Aspose Slides is giving unexpected results for a particular PowerPoint slide that we have.
We are using the following code to get text from power point slides (so that we can search them for specific words).
Dim pptxPresentation As Presentation = New Presentation(_strFilePath)
Dim textFramesPPTX As ITextFrame() = Util.SlideUtil.GetAllTextFrames(pptxPresentation, True)
For i As Integer = 0 To textFramesPPTX.Length - 1
For Each port As IPortion In From para In textFramesPPTX(i).Paragraphs From port1 In para.Portions Select port1
sb.Append(port.Text)
sb.AppendLine()
Next
Next
We found a problem with the linked Powerpoint which has only one word in it.
The word Associate for some reason gets split into the following pieces which then creates problems with our Search.
The code words with most slides but we seem to have some hidden characters here that Aspose is picking up.
NOTE: If I copy and paste the word into a brand new Powerpoint document, the same problem exists with the new document but… If I delete the word in the slide and retype the same word over it, the problem is fixed. It appears there are some hidden characters that Aspose is picking up.
The problem was discovered by a user and I am hoping that there is some way of getting to to work on his slide instead of asking him to retype (in case it also occurs on other documents).
Any help would be greatly appreciated.
Thanks in advance.
Sanjay
I have worked with the presentation file shared by you using Aspose.Slides for .NET 19.11 and have been able to reproduce the issue. An issue with ID SLIDESNET-41594 has been created in our issue tracking system to further investigate and resolve the issue. This thread has been linked with the issue so that you may be notified once the issue will be fixed.

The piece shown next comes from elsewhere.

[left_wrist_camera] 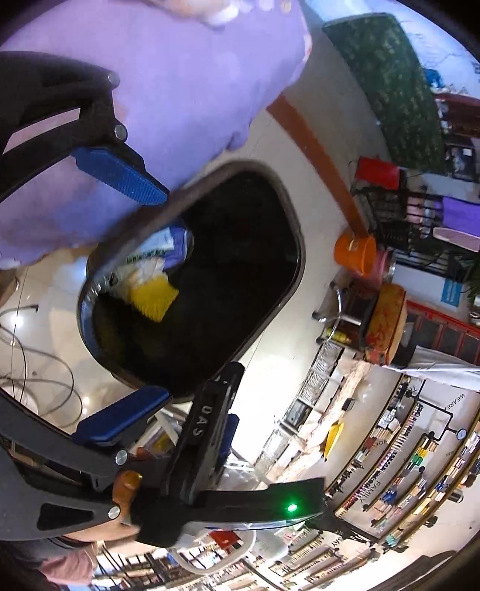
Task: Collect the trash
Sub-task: 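Carry the milk carton and yellow net over the black bin and release both, then return to the table and grasp the orange-label juice bottle with the right gripper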
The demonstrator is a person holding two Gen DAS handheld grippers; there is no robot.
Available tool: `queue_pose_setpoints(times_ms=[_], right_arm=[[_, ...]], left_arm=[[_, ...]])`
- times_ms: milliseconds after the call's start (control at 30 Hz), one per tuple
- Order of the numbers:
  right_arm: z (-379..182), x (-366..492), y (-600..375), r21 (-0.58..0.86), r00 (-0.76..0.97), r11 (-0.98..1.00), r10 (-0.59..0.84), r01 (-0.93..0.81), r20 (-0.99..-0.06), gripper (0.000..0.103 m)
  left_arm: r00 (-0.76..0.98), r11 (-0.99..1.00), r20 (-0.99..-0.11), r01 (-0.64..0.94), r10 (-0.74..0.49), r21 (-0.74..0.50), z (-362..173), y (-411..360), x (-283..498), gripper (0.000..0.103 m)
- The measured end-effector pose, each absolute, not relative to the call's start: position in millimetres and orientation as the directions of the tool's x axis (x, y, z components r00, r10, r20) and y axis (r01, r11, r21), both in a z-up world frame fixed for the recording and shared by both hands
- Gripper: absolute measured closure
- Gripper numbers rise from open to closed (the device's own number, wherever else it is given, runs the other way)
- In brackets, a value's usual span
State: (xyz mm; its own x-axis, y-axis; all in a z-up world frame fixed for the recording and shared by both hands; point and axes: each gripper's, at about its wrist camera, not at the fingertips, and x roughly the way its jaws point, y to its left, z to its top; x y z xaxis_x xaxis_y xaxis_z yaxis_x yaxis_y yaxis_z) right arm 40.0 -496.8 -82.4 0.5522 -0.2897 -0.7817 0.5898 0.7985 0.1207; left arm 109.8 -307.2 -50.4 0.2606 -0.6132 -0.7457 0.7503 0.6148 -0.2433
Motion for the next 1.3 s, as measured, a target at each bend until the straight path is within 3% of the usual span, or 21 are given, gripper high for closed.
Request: queue_pose_setpoints(times_ms=[467, 1000, 1300], right_arm=[[-61, 94, -414, 0.186, 0.623, 0.903, -0.107, 0.386, -0.775, 0.020], [-42, 174, -251, 0.286, 0.608, 0.958, 0.211, 0.027, -0.765, 0.020], [-46, 223, -198, 0.458, 0.501, 0.889, 0.396, 0.000, -0.770, 0.020]], left_arm=[[0.484, 0.788, -0.714, 0.596, -0.507, -0.155, -35, -218, 121, 0.006], [0.691, 0.976, -0.690, 0.160, -0.215, -0.145, -33, -50, 133, 0.006], [0.679, 0.985, -0.726, -0.024, -0.109, -0.171, -50, 18, 131, 0.006]])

Generally, in such cases the following line of code merge all the portions together in a paragraph if they have same formatting. Apparently, the text seems to have same formatting but following call is too failing.
pres.JoinPortionsWithSameFormatting();
We will work over this issue and will share feedback once it will be addressed.
A quick question… is there any single line of code to copy out all text from a Powerpoint file (text can be anywhere in slide including comments, headers etc).
Sorry that was poorly worded. I just need to get all the text from the Powerpoint into a string variable. I will then use it to search for specific words or patterns.
We are currently looping through different components of the slides but I was wondering if there was a GetAllText command.
I have observed your requirements and suggest you to please visit this documentation article for extracting text on presentation paragraph level. I hope this will be helpful.
I like to share that the issue is still unresolved and is pending in issues queue at the moment. However, I have already shared the workaround approach with you that you can adopt for the moment. i.e. Instead of comparing text on portion level, please perform comparison on Paragraph level. This way you will be able to achieve results.
I suggest you to please try using following sample code on your end for the time being till the issue gets resolved. The code is identifying string on paragraph level and then replacing that on portion level.
Public Shared Sub TestReplaceText2()
Dim stToFind As String = "Associate"
Dim stToAppend As String = "New Text"
Dim _strFilePath As String = "C:\data\"
Dim pptxPresentation = New Presentation(_strFilePath & "Associate_Aspose.pptx")
Dim textFramesPPTX As ITextFrame() = Aspose.Slides.Util.SlideUtil.GetAllTextFrames(pptxPresentation, False)
Dim i As Integer = 0, loopTo As Integer = textFramesPPTX.Length - 1
While i <= loopTo
For Each para As IParagraph In textFramesPPTX(i).Paragraphs
If para.Text.Equals(stToFind) Then
Dim portionCount As Integer = para.Portions.Count
For j As Integer = 1 To portionCount - 1
para.Portions.Remove(para.Portions(1))
Next
End If
para.Portions(0).Text = para.Portions(0).Text & " " & stToAppend
Next
i += 1
End While
pptxPresentation.Save(_strFilePath & "NewSaved.pptx", Aspose.Slides.Export.SaveFormat.Pptx)
End Sub